– Когда? – спросил Покровский.
– Девятнадцатого, в понедельник. Кроевская сказала, что у нее есть ценная икона, которую она хочет продать, и попросила меня посодействовать.
Жунев усмехнулся.
– Яйца к чему чешутся, к мордобою? – спросил Гога Пирамидин и снова почесал, но уже не через штаны, а рукой залез.
Покровский поинтересовался, почему Бадаев не передал тут же икону следствию. Бадаев замешкался. Старался обдумывать ответы.
– Почему не сказал нам про икону, тебя спрашивают! – прикрикнул Гога.
– Я решил, что могу оставить ее себе, – так сформулировал Бадаев.
– Он решил, – наклонил голову Жунев. – Решительный.
– У Кроевской не было родственников. А икону я получил без умысла, она сама мне дала, – сказал Бадаев с упрямством в голосе. – Я ее не воровал и не брал без спроса.
– Ты вообще давно иконами интересуешься?
– Я… Нет. Совсем не интересуюсь.
– А что ты второго мая у Ивана Брата спрашивал о Прохоре Чернецове?
Бадаев заерзал, а Жунев затянулся поглубже да выпустил в лицо Бадаеву густую струю дыма. Тот раскашлялся.
– Хрен ли про икону Брата расспрашивал?
– Это я из вежливости.
– Ты думаешь, Ивану Брату интересна твоя вежливость? Ты кусок говна, а он олимпийский чемпион.
– Вы почему меня оскорбляете…
Попытался плечи расправить. Ответа не дождался, только следующего вопроса:
– Откуда о Чернецове знаешь?
– Фильм был.
– Ты видел?
– Нет. В «Кинопанораме» показывали отрывки. А тут вдруг Кроевская говорит, что у нее древняя икона.

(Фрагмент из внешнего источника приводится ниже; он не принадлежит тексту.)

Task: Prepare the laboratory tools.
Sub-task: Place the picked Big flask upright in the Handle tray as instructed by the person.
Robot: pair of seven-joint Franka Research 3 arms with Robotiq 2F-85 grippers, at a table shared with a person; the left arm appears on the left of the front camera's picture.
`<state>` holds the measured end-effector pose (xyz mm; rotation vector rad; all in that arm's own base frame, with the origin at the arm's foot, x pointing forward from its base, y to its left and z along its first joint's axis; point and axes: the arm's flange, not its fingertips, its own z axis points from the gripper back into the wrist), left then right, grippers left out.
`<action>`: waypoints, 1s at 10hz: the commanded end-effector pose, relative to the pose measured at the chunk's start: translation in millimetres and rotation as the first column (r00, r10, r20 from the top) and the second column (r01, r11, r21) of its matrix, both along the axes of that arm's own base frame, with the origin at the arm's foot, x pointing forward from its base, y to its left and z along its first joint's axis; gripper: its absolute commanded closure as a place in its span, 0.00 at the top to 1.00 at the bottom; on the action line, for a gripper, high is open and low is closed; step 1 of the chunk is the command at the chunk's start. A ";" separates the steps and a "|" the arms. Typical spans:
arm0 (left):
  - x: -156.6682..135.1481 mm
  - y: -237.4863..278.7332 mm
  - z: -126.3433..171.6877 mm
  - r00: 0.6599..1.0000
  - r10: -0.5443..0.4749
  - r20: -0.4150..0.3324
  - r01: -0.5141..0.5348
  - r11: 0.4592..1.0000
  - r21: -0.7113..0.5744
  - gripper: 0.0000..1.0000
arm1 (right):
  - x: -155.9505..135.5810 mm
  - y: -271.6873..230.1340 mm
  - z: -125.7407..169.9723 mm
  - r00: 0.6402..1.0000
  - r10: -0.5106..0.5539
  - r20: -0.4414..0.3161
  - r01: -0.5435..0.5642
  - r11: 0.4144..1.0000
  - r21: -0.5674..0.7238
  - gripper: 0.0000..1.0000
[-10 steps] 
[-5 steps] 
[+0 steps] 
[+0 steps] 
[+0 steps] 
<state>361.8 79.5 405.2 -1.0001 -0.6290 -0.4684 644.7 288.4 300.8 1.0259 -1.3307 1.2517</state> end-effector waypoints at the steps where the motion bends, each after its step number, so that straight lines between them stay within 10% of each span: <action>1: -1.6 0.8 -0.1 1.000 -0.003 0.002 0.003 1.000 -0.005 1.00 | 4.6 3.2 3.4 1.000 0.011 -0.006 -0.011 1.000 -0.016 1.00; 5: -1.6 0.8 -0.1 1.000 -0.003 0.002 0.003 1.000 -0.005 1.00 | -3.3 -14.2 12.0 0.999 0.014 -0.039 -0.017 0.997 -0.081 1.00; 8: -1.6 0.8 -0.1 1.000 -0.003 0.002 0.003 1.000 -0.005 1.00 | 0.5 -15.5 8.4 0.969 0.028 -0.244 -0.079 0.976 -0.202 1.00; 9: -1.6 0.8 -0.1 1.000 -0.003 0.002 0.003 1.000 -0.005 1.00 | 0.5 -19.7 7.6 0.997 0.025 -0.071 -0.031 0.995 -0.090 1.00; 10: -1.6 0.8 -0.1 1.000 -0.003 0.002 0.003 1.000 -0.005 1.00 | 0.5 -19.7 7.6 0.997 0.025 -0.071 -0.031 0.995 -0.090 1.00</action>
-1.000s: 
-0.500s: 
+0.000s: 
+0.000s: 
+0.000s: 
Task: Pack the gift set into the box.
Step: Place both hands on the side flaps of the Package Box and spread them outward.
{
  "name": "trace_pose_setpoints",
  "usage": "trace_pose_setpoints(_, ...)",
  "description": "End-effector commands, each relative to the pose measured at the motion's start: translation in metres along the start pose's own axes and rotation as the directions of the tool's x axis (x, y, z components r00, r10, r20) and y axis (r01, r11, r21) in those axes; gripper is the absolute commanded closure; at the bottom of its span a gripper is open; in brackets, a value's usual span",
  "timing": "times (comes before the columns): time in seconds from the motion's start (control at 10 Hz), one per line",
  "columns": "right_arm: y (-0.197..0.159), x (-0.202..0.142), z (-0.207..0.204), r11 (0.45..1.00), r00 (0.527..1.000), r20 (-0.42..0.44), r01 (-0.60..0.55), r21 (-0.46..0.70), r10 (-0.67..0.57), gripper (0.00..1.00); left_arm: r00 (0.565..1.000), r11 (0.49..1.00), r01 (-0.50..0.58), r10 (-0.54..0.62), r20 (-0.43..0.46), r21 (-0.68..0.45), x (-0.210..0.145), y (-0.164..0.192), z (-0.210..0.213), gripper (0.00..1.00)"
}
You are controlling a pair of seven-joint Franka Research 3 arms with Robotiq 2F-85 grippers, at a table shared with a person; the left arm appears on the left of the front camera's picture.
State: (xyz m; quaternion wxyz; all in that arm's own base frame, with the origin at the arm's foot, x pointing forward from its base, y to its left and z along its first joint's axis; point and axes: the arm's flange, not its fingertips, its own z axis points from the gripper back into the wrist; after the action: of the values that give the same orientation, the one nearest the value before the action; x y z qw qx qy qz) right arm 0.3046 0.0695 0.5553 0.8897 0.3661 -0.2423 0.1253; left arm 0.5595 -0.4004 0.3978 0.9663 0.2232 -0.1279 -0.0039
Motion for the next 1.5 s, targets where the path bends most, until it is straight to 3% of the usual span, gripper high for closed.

Я говорю: вы, возможно, заблуждаетесь, Варвара Сергеевна, это нужно проверить.
– Как дала икону, расскажите подробнее, – велел Покровский.
– Я чайник грел на кухне, она вышла…
– Во сколько?
– Во сколько… Часов в девять вечера. Я только пришел с ЦСКА – в бассейне был.
В бассейн, Покровский, в бассейн! На Урале плавал каждый день, думал, что вернется в Москву, и там сразу в бассейн, установит расписание, хоть раз в неделю. Невесомость и прохлада…
– Записан в бассейн? – спросил Жунев.
– Н-нет… Мы можем неофициально, сотрудники.
– Все?
– Нет, только из руководства.
– Ты разве руководство? – спросил Жунев.
– Конечно! Я контролирующая инстанция, на мне такое хозяйство, все проверь…
Вроде успокоился Бадаев, а как лоб решил почесать – видно, руки трясутся.
– А что сказала? По порядку, что она сказала, буквально. «Колян, – сказала, – дельце есть?» Или как?
– Сказала: «Николай, у меня к вам дело». Что у нее есть древняя икона, а сейчас ей понадобились деньги, и не знаю ли я, через кого продать.
– А почему она именно к вам обратилась?
– Она же знает, что я на хозяйственной должности. Я вот унитаз нам какой достал. Не обратили внимания?
Это было фиаско. Покровский решительно не заметил, что в квартире номер тринадцать особый унитаз. Пропустить такую деталь!
– Это я достал, – продолжал Бадаев.
Даже элементы какие-то победительного хвастовства промелькнули, совсем неуместные в его грустном положении. Как все-таки человек одновременно трогателен и ничтожен. Животные-птицы тоже трогательные, часто бывают бессильными, но такими ничтожными не бывают.
– И зачем же она решила продать икону?